I’m asking these questions because of this article today in the New York Times entitled “Mothers of Children With Autism Earn Less”. Well, duh, but how does this information effect our lives?
Mothers of children with an autism spectrum disorder are less likely to be employed than mothers of children with no health limitations. They work seven hours less per week, on average, and they earn less: 35 percent less than mothers of children with another health limitation, and 56 percent less than the mothers of children with no health limitations.
Figuring out the exact amount a child may or may not financially cost a family seems to be a morally responsible act on the surface, but putting these figures into practice, letting them effect our decisions, doesn’t reek of the kind of unconditional love I’d like to aspire to as a parent. Either you believe that your bundle of joy, not to mention the elderly and the sick and the generally unemployable, have a value and a dignity irrespective of how much they tap your paycheck, or you value something else entirely.
by
Melissa says
My reaction to this article is a little different from yours. I’d agree with you that you can’t really put a dollar figure on the interactions between family members, and, well, it doesn’t really take a Ph.D to figure out that a child with special needs will be a drain on his family’s time (a welcome drain, I hope, but a drain nonetheless). The time that needs to be spent with a special needs child can’t be spent elsewhere, so these families often don’t have the income coming in that other families do.
If it takes a village to raise a child, then what are our responsibilities to families with children with special needs? It was a couple years ago now, but there was a court ruling that provincial health plans did NOT have to cover therapy for autistic kids. These therapies are costly, running up tens of thousands of dollars every year. And this is going to sound harsh, but autistic kids are not easy kids to parent and raise. Where every child with Down’s Syndrome that I have met so far has been a joy to be around, I’m afraid I can’t say the same about some of the autistic kids that I have met.

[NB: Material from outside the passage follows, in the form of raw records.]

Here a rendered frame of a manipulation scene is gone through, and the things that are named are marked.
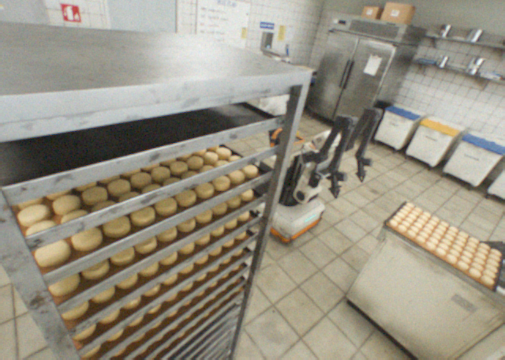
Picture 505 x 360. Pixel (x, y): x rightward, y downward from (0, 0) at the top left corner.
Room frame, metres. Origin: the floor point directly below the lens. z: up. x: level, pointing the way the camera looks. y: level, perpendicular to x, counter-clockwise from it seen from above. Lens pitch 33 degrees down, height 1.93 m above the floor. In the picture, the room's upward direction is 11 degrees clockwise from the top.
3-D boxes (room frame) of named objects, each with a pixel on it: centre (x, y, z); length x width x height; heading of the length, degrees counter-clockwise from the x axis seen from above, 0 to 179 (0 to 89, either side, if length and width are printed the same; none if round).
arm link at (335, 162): (1.76, -0.60, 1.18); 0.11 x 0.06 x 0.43; 138
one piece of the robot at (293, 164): (2.29, -0.33, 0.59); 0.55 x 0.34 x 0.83; 138
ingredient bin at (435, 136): (4.48, -3.04, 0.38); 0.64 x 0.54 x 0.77; 136
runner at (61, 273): (0.47, 0.13, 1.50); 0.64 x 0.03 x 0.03; 141
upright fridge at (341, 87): (5.63, -1.71, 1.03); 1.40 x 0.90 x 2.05; 45
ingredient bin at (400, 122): (4.94, -2.58, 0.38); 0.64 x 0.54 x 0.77; 137
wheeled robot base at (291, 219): (2.23, -0.40, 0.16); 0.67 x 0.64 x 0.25; 48
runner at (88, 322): (0.47, 0.13, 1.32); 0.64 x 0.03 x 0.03; 141
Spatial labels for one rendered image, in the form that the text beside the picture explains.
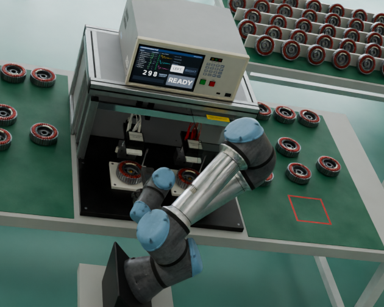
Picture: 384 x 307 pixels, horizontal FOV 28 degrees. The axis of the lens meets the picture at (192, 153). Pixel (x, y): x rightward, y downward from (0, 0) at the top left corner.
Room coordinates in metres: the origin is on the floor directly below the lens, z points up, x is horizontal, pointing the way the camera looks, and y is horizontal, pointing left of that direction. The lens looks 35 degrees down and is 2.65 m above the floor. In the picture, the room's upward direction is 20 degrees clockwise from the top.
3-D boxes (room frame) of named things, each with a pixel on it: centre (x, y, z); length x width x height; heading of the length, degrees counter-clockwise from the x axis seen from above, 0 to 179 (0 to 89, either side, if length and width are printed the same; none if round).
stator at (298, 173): (2.79, -0.47, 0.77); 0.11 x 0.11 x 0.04
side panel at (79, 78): (2.65, 0.53, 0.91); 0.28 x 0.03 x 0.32; 21
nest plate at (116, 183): (2.35, 0.20, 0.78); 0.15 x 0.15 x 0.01; 21
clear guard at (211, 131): (2.47, -0.09, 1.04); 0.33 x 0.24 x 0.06; 21
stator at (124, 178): (2.35, 0.20, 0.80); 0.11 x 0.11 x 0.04
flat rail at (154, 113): (2.49, 0.12, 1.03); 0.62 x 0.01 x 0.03; 111
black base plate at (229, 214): (2.41, 0.09, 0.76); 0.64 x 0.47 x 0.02; 111
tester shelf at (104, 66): (2.69, 0.20, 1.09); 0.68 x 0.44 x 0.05; 111

Kids ARE a drain on your resources–financial, emotional, and spiritual. Parenting even a healthy child can sometimes tap you out completely. And given the fact that there are a myriad of forces that are pulling apart families today that didn’t exist even a generation ago, families raising children are under immense strain today. The strain is that much fiercer on families who have difficult children, or who have twins, or who are dealing with health or financial issues.

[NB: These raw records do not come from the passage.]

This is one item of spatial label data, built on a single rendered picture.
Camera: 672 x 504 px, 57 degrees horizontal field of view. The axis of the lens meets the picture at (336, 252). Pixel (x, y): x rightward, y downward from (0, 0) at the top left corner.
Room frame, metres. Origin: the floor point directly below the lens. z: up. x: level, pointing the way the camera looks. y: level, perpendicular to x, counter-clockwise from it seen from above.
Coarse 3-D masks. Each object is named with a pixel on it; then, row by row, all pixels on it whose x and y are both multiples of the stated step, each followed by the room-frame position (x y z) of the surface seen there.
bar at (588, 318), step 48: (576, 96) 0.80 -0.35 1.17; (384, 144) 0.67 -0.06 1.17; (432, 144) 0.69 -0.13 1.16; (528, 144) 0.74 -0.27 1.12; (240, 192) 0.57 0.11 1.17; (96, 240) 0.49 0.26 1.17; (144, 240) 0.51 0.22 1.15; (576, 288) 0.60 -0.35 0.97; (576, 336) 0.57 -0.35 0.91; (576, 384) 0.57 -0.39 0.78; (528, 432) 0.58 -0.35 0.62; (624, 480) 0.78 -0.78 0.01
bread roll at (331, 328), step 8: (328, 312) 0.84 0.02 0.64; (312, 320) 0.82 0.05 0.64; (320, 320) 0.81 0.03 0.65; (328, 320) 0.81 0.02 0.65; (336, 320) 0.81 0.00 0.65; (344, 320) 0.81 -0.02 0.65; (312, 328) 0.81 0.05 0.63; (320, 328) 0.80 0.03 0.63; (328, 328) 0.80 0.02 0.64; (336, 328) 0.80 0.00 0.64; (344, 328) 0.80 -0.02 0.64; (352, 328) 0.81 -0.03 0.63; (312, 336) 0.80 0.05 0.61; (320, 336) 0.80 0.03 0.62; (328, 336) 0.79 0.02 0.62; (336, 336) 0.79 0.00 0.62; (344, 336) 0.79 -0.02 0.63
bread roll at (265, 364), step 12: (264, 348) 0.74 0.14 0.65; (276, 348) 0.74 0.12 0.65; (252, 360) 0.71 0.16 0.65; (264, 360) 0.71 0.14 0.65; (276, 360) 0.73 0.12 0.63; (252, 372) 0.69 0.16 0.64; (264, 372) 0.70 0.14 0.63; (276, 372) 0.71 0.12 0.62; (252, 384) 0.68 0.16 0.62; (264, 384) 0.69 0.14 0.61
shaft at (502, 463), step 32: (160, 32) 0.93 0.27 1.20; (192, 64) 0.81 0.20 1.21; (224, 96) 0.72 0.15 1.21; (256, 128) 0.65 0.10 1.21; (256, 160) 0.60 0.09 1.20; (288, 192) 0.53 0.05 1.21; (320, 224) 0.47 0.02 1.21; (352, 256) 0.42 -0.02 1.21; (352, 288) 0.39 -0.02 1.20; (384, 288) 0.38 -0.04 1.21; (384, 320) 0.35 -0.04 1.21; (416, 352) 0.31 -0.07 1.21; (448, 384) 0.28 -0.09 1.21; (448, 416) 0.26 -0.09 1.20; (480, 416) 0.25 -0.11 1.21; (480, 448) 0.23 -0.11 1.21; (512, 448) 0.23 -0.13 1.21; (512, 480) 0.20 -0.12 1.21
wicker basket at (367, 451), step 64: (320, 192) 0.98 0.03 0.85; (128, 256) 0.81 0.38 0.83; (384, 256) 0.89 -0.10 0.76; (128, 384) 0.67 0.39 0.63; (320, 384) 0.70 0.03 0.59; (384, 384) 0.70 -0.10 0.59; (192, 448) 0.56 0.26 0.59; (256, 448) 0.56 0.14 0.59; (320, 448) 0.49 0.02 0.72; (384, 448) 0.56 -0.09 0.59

While you might see this article as a cost-benefit analysis of raising kids with autism, I see it as a cry for help.
And my question, then, is: what can we do?
Jennifer says
Where is my “like” button at? Thanks for your comment Melissa. I agree that yours is a positive way to view the article from a “What can we do?” perspective.

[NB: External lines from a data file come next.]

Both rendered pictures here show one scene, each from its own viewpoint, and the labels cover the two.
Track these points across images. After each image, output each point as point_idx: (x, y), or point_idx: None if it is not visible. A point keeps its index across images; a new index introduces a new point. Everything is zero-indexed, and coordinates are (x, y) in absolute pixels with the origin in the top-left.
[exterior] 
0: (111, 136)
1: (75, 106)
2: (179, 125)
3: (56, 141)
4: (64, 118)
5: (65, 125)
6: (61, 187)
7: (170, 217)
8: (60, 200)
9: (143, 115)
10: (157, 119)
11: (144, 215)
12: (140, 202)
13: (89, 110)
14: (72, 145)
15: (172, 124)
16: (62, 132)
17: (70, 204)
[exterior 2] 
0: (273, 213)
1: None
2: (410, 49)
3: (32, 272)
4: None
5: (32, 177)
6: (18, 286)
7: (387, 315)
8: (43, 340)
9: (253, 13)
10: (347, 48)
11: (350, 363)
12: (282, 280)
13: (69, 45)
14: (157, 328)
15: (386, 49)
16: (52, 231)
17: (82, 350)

Illustrating how difficult it is to raise children with autism should sound the call to the rest of us to pitch in, but reading the comments to the article, and realizing that we happen to live in a place where a diagnosis like this can be a death sentence for a child, I tend to shy away from talking about people in dollars and cents terms. One of the most common reasons given for abortion is inability to support or care for a child, even if that inability is only “perceived” and not in fact the case. For me, this article increased the perceived difficulties in raising a child with autism instead of offering support (it would’ve been nice if they mentioned a few hot-lines, resources, websites, etc).
It would be great if every time it was revealed how difficult parenting can be under various circumstances that we saw the very real and immediate need for more support and resources, that’s certainly what I aim for anyway. I’m not sure this article achieved that though.